Thermosonication of traditional poppy vinegar: modulation of biomolecules, phenolic profile, and antidiabetic potential in a functional fermented food

Traditional poppy vinegar is a functional fermented food matrix enriched with diverse biomolecules that may contribute to metabolic health. In this study, the effects of thermosonication on the biomolecular profile, antioxidant characteristics, and antidiabetic potential of traditionally produced poppy (Papaver rhoeas L.) vinegar were investigated using an integrated experimental and modeling approach. Thermosonication was performed at 26 kHz and 200 W, while treatment time (8–16 min), amplitude (60–100%), and temperature (40–60 °C) were optimized through a Box–Behnken design (n = 15).
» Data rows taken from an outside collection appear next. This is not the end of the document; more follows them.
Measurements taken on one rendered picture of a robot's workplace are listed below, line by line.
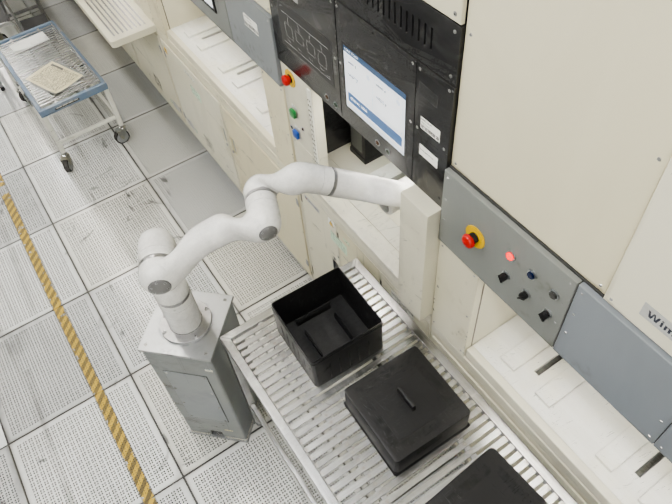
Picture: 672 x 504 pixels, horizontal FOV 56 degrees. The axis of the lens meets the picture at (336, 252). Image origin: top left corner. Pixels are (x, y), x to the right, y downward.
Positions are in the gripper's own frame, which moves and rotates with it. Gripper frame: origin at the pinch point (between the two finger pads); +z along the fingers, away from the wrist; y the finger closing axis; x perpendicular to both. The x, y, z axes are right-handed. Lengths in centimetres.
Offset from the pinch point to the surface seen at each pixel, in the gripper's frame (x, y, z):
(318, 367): -30, 22, -74
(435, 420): -33, 56, -55
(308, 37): 42, -38, -31
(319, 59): 37, -32, -31
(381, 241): -32.0, -8.7, -25.9
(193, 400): -82, -21, -112
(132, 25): -39, -219, -39
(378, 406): -33, 43, -66
The primary responses were inhibition of α-glucosidase and α-amylase. Among the tested models, the Ridge (Poly2) model showed the best predictive performance, with R2 values of 0.9414 for α-glucosidase inhibition and 0.7951 for α-amylase inhibition, together with low LOOCV-based MAPE values. Multi-objective optimization identified 13.86 min, 84.68% amplitude, and 47.40 °C as the optimum conditions, yielding predicted inhibition values of 42.34% for α-glucosidase and 37.96% for α-amylase; the experimental validation results were 41.73 and 36.11%, respectively. Thermosonication better preserved the functional quality of poppy vinegar than conventional pasteurization. Specifically, the thermosonicated samples exhibited a remarkably high retention of free radical-scavenging activity (DPPH) alongside greater levels of total phenolics, flavonoids, and anthocyanins. The preservation of this robust antioxidant capacity is of great significance, as it prevents the thermal degradation typically induced by conventional processing, thereby sustaining the structural integrity of bioactive compounds and maximizing the overall health-promoting potential of the vinegar. Phenolic profiling further demonstrated treatment-dependent changes in individual compounds, with quercetin detected in the thermosonicated sample. Molecular docking analysis supported the mechanistic plausibility of enzyme inhibition by showing favorable binding affinities of selected phenolics, particularly quercetin, toward α-amylase. Overall, the findings indicate that thermosonication is a promising green processing strategy for modulating biomolecules and preserving the functional potential of traditional poppy vinegar as a fermented food with antidiabetic relevance.